**Prompt:** In the entries that follow, which lines hold the string "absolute"? List them.

(Stored records)
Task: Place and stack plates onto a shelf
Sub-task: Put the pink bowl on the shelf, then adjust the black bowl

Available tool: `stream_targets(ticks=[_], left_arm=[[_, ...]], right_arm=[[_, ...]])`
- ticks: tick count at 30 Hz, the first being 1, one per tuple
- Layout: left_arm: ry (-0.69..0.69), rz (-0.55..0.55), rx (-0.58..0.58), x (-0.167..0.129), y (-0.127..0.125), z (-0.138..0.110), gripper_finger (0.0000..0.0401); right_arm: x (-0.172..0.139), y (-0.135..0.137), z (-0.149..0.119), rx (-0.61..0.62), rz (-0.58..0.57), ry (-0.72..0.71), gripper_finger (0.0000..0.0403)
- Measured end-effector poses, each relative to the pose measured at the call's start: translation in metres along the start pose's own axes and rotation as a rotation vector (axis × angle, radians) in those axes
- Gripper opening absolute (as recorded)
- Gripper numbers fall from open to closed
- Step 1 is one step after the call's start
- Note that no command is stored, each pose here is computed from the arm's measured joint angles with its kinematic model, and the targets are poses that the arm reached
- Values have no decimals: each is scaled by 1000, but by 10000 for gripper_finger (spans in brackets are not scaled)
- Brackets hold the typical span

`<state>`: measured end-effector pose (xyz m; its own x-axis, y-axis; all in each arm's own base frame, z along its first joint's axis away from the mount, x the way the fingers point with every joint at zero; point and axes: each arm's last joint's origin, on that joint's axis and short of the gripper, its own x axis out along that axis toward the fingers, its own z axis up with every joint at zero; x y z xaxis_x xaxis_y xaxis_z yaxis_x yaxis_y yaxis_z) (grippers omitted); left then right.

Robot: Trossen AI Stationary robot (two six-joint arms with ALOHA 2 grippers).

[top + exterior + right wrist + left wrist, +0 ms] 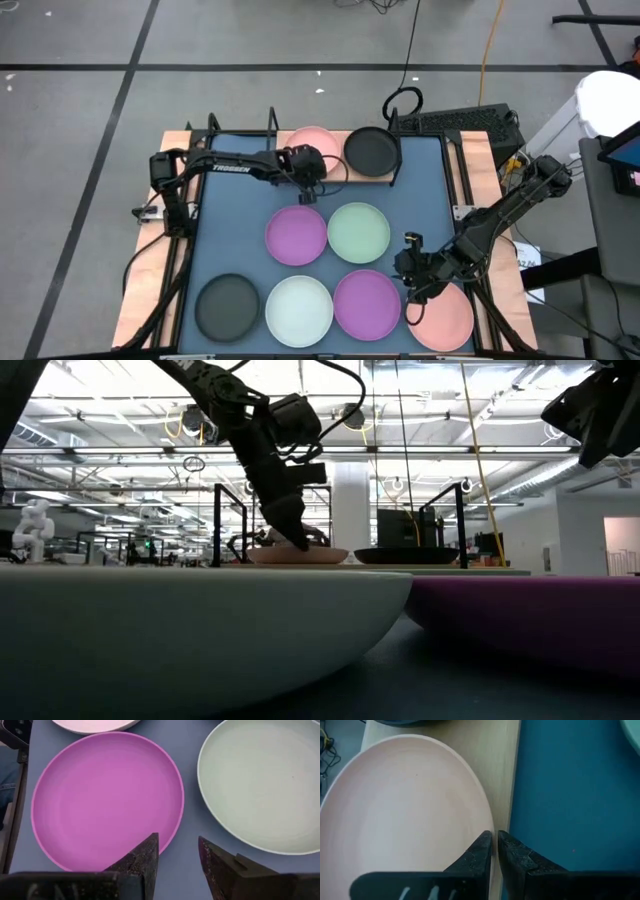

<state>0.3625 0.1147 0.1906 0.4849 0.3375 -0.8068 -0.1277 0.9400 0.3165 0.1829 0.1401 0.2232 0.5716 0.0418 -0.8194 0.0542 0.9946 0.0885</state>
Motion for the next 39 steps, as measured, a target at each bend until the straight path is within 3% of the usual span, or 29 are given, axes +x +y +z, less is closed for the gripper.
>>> stream_targets(ticks=[11,20,23,28,34,37,39], left_arm=[[-22,-7,-85,-9,-5,4,46],[-115,-22,-136,-59,-14,16,46],[-127,-44,-151,-77,-22,17,46],[-153,-94,-148,-96,-45,20,47],[-142,-146,-149,-104,-70,21,47],[-128,-158,-134,-106,-77,20,47],[-119,-162,-128,-106,-79,19,47]], right_arm=[[0,-3,2,-37,-86,-69,121],[7,-9,4,-61,-153,-141,121],[13,-20,7,-27,-238,-176,121],[20,-50,26,10,-364,-194,121],[7,-110,81,29,-532,-260,118],[-7,-147,105,61,-532,-274,103],[-12,-174,115,150,-528,-295,87]])
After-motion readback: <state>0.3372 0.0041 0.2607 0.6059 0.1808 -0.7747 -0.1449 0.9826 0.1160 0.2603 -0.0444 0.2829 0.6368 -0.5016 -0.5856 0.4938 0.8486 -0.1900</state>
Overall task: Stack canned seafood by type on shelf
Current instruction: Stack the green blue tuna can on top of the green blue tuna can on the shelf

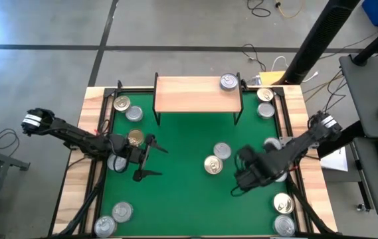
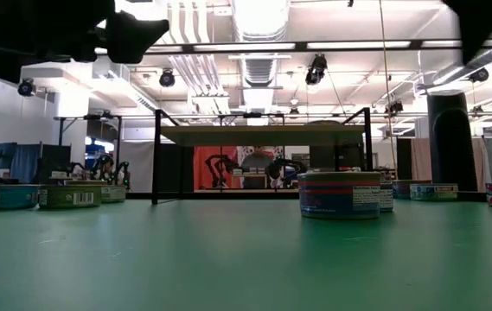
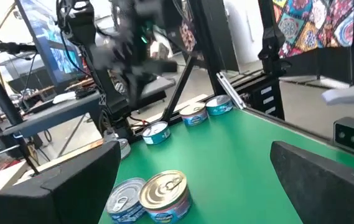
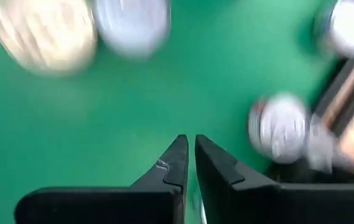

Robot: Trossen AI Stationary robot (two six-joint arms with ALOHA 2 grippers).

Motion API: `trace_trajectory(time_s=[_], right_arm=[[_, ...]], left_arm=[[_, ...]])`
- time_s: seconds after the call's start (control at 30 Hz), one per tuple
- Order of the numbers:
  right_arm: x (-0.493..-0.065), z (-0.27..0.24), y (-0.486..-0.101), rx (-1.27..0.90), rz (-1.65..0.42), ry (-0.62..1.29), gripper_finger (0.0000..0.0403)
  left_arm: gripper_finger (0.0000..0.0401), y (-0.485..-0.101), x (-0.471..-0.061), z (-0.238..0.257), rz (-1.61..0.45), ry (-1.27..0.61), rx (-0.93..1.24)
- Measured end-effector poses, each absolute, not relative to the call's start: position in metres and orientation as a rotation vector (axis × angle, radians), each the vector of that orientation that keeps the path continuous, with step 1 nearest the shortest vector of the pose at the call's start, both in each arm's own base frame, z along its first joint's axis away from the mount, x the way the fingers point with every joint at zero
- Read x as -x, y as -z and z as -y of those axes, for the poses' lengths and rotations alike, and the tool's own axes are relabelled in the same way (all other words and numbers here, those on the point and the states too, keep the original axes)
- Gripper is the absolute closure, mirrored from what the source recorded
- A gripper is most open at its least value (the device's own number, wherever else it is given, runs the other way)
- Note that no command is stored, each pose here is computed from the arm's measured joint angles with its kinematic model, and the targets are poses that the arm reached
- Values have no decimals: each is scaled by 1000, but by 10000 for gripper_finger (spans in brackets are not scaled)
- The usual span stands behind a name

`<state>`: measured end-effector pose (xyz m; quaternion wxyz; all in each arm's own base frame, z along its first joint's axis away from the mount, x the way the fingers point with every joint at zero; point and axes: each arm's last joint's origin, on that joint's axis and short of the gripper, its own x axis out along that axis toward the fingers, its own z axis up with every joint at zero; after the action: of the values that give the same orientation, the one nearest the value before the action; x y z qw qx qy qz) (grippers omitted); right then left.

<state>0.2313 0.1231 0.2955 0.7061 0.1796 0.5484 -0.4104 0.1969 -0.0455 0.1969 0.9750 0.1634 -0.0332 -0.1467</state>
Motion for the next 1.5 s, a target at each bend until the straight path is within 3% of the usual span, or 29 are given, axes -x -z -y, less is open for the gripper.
trace_trajectory(time_s=[0.13,0.27,0.57,0.73,0.87,1.07,1.23,1.5], right_arm=[[-224,-99,-320,-430,-933,948,381],[-222,-88,-327,-409,-780,913,381],[-259,-103,-307,-216,-683,592,381],[-281,-117,-283,84,-826,346,381],[-287,-119,-271,206,-875,329,381],[-283,-116,-249,299,-960,327,381],[-271,-111,-227,403,-1039,307,381],[-260,-99,-216,550,-1039,350,380]], left_arm=[[3,-194,-198,43,41,287,-354],[3,-187,-197,41,-41,274,-356],[3,-183,-204,39,-336,90,-258],[4,-193,-206,41,-626,6,-101],[24,-202,-201,40,-893,-178,-13],[112,-212,-197,34,-1118,-557,18],[221,-207,-203,32,-1237,-747,37],[388,-166,-200,29,-1592,-953,-7]])
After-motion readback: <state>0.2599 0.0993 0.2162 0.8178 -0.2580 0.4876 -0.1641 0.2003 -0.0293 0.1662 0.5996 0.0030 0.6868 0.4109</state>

**Task result:**
- Gripper opening absolute (as recorded)
- Measured end-effector poses, each absolute, not relative to the call's start: position in metres and orientation as a rotation vector (axis × angle, radians), each the vector of that orientation that keeps the path continuous, with step 1 nearest the shortest vector of the pose at the call's start, both in each arm's own base frame, z along its first joint's axis away from the mount, x the way the fingers point with every joint at zero
- Gripper is the absolute closure, mirrored from what the source recorded

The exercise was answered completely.